We believe the scenario above, or something very like it, is one worth striving for. We need a new map of university instruction that will allow faculty to spend more time focusing on what they do best, rather than doing what they have to do as part of a social construct we currently call the faculty role. Instead of lamenting the loss of ivy-covered fantasies, let’s work together to reengineer a variety of possible roles for faculty and to help them determine which they are best suited for and find most interesting.
Matthew L. Prineas, Ph.D.
Marie A. Cini, Ph.D.
Dr. Matthew Prineas is the assistant dean for communication, art, and humanities at University of Maryland University College (UMUC). In this position, he leads an academic department with over 28,000 annual enrollments and six fully online degree programs. He received his Ph.D. in English language and literature from the University of Rochester and an M.A. in English from the University of Michigan, Ann Arbor.

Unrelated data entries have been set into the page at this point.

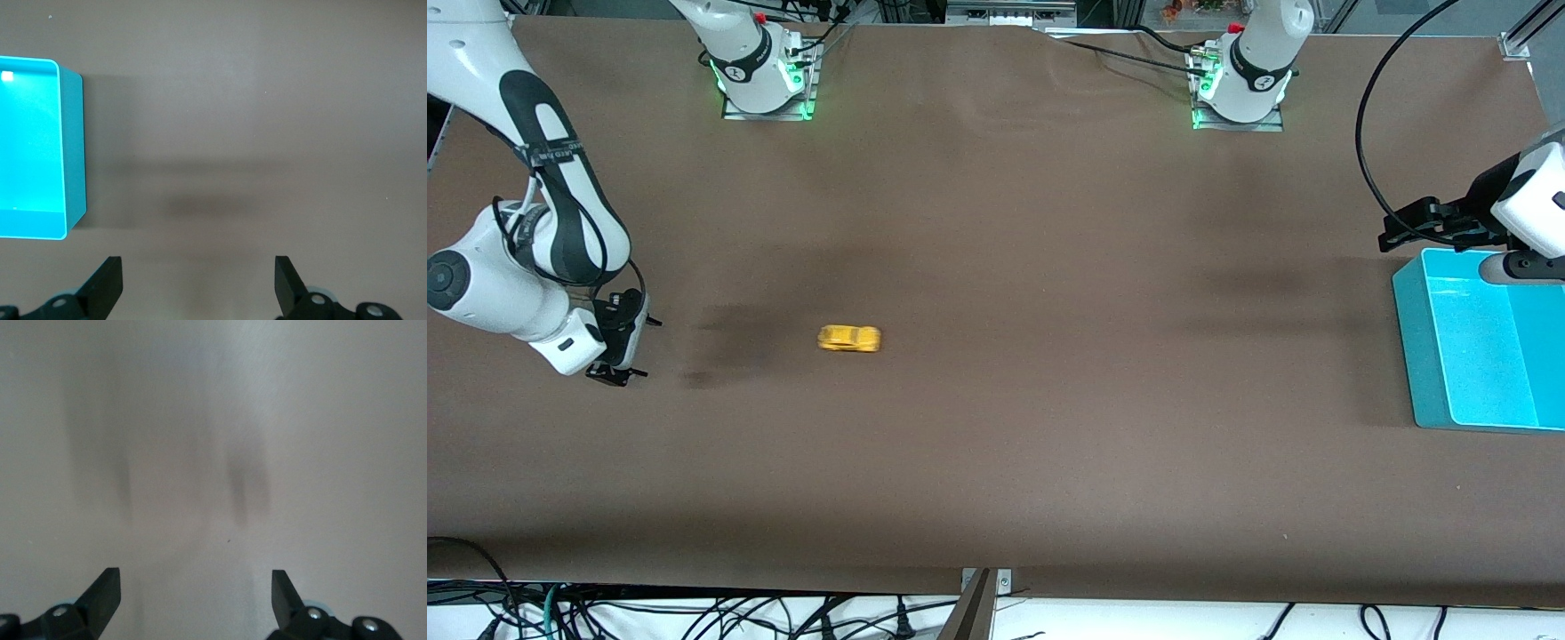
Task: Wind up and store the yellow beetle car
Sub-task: 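Retract the right gripper while the left gripper reaches toward the car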
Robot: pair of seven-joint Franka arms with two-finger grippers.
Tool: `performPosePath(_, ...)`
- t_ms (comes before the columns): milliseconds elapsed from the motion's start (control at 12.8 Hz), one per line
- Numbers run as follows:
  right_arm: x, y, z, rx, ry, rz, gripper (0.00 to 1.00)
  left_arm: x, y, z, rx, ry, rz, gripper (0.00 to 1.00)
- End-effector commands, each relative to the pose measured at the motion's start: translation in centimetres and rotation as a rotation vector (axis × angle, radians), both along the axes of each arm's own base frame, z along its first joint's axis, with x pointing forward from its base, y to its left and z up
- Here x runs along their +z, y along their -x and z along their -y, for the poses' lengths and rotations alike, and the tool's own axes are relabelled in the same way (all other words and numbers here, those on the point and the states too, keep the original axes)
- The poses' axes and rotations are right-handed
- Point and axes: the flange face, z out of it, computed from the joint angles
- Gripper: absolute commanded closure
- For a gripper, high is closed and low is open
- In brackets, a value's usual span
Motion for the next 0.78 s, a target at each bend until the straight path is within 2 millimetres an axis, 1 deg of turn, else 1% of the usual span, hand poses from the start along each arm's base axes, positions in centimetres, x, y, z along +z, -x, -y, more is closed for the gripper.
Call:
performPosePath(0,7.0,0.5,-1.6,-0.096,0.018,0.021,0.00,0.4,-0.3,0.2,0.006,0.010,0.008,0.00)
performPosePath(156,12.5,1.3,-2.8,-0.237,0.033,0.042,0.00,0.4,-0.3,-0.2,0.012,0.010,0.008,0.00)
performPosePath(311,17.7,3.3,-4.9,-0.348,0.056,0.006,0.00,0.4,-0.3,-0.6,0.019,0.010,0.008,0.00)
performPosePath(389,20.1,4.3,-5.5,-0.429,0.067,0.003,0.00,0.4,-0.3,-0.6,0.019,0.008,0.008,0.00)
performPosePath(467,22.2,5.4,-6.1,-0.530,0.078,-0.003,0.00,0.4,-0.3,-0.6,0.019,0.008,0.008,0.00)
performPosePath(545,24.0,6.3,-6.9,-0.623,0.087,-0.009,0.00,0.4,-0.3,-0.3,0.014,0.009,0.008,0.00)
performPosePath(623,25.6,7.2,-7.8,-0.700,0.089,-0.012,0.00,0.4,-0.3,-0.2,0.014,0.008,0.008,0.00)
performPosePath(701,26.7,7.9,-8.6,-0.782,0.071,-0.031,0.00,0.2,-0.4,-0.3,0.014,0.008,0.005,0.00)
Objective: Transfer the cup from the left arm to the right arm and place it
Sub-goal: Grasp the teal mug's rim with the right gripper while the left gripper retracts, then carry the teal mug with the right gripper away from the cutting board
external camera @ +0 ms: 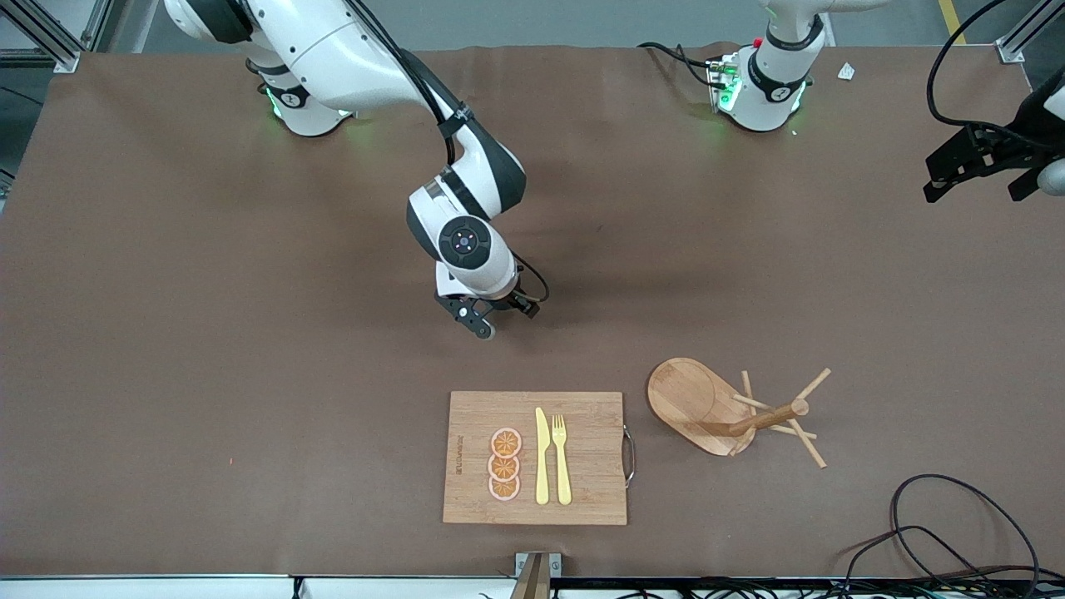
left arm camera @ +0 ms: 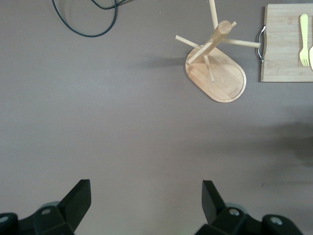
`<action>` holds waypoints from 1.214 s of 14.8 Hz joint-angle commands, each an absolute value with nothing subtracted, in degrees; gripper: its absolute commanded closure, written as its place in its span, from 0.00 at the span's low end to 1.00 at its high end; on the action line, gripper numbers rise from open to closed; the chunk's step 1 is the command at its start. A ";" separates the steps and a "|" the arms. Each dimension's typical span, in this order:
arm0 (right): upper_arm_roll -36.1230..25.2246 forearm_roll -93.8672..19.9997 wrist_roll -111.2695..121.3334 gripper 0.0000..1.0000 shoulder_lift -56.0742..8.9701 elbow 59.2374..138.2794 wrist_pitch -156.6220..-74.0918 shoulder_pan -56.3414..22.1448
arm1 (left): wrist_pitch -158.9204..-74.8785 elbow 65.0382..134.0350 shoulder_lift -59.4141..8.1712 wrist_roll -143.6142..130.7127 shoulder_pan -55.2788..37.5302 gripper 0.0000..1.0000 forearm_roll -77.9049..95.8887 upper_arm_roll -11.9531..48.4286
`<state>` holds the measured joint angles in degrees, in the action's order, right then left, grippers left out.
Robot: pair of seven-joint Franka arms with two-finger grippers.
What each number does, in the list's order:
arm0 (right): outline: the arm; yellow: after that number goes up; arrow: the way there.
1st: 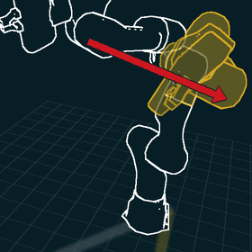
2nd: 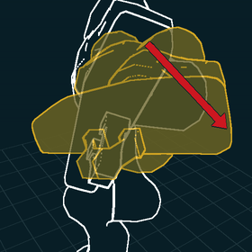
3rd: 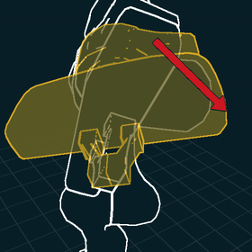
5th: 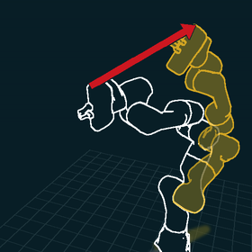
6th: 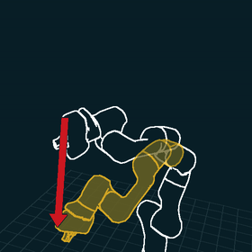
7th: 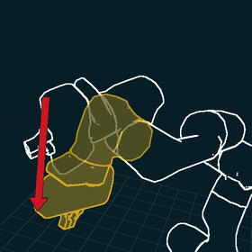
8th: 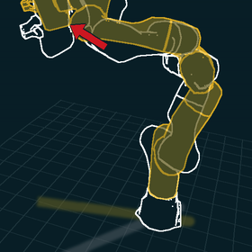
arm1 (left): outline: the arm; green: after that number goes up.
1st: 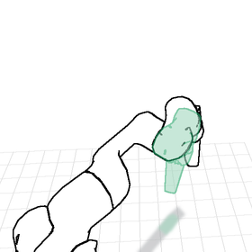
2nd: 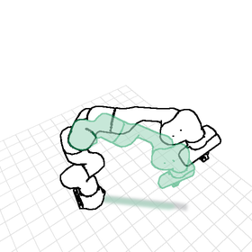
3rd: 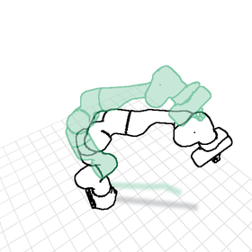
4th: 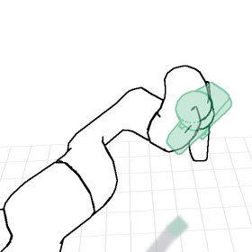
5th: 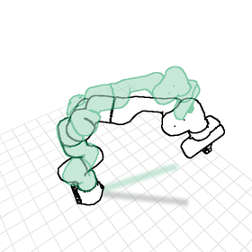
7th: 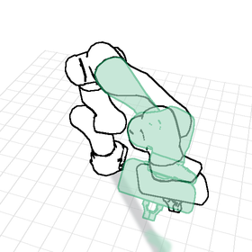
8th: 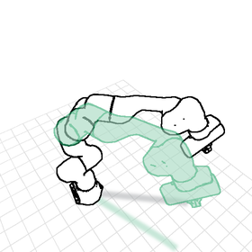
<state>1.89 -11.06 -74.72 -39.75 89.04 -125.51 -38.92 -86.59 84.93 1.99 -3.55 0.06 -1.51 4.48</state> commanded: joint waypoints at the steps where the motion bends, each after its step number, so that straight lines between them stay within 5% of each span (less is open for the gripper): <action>1: 1.76 -11.69 -71.65 0.81 -38.23 90.35 -123.32 -38.50 | -87.10 84.64 2.64 -3.25 0.00 0.00 -1.67 4.31; 3: 1.58 -11.69 -67.87 0.95 -38.06 89.92 -120.08 -38.15 | -86.57 84.29 2.90 -3.51 -0.17 0.00 -1.58 4.57; 6: 1.50 -11.43 -66.80 0.99 -38.06 89.39 -119.80 -37.79 | -86.57 84.37 2.64 -5.01 -0.18 0.00 -1.67 4.92; 18: 0.97 -2.03 -4.99 1.00 -33.40 83.41 -110.13 -8.73 | -86.84 84.20 1.76 -6.33 -0.61 0.00 -1.49 5.89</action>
<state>-0.30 -3.59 -14.62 -33.79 83.13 -110.61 -14.17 -86.74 84.46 1.39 -5.65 -0.33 -1.51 5.44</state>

Marie A. Cini, Ph.D. is provost and senior vice president for academic affairs at University of Maryland University College. Her career has been focused on adult, online education and she has substantial experience in scalable, high quality program offerings. She has published and presented on the topics of authentic assessment and academic integrity, leadership development in adult learners, retention and adult learners, and the evolving faculty role. Her current professional work as well as scholarship is focused on the accelerating transformation in higher education.